Revelation 16 escalates the same kinds of judgments poured out in John’s earlier visions of the era between Christ’s ascension and return (see Rev. 6; 8–9; 11:15–19). No longer do these disasters affect only a portion of mankind; rather, all the impenitent suffer. We are seeing a miniature picture of the final judgment that anticipates the fuller description of this judgment in chapters 17–20.

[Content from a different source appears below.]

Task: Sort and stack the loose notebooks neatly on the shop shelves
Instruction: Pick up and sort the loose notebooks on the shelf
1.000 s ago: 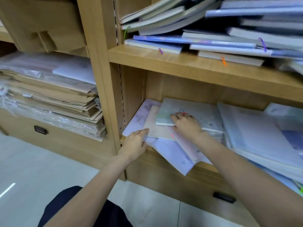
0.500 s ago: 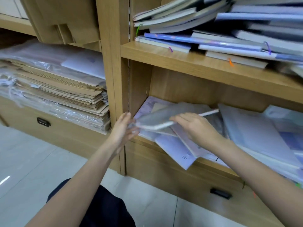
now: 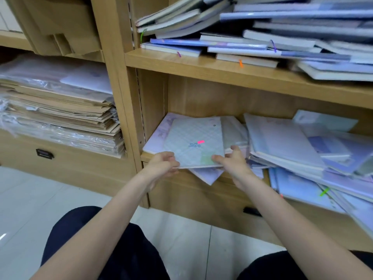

As we consider this judgment, we need to keep in mind that we are not necessarily getting an exact view of the end as if we are watching a video recording of what will happen. The flexibility of the symbolic language, such as referring to a Mount of Megiddo—Armageddon (16:16)—when no such mountain exists indicates that we are not likely seeing a literal sequence of events or what will actually happen in the natural world at the consummation of God’s plan. At least some of it, of course, might describe what kind of upheaval will actually take place, but we must take care not to try to develop a detailed order of final events. One of the purposes of symbolic language, after all, is to keep us from doing just that. It is more important to grasp the big picture: all those who are outside Christ are willing to unite to oppose His people (v. 12); God’s judgment will fit the crimes of humanity (vv. 4–6); the justice of the Lord on the last day will inspire worship (v. 7); and those who suffer the wrath of our Creator at the end will not “repent of their deeds” (vv. 8–10).

The final judgment will transform the natural order. We see this in today’s passage, where there is an earthquake unparalleled in human history (v. 18). This earthquake and the attendant judgment of the world’s cities cause the islands to flee and the mountains to disappear (v. 19). Overall, the picture is of a shaking so great that it causes Babylon—a figure of the leading power opposed to God and His people—to fall and to take the nations with it. The unified opposition to the Lord and His plan that makes the unconverted nations look like such a great threat at Armageddon also serves as the opposition’s weakness. These wicked nations are so intertwined that to destroy their head is to destroy them all.

Other texts such as Hebrews 12:25–27 tell us about the great shaking at the end that will transform the earth and leave remaining what cannot be shaken—the Lord’s people. But even when that happens, the wicked will not repent and recognize the justice of God. They will continue to curse Him (Rev. 16:21).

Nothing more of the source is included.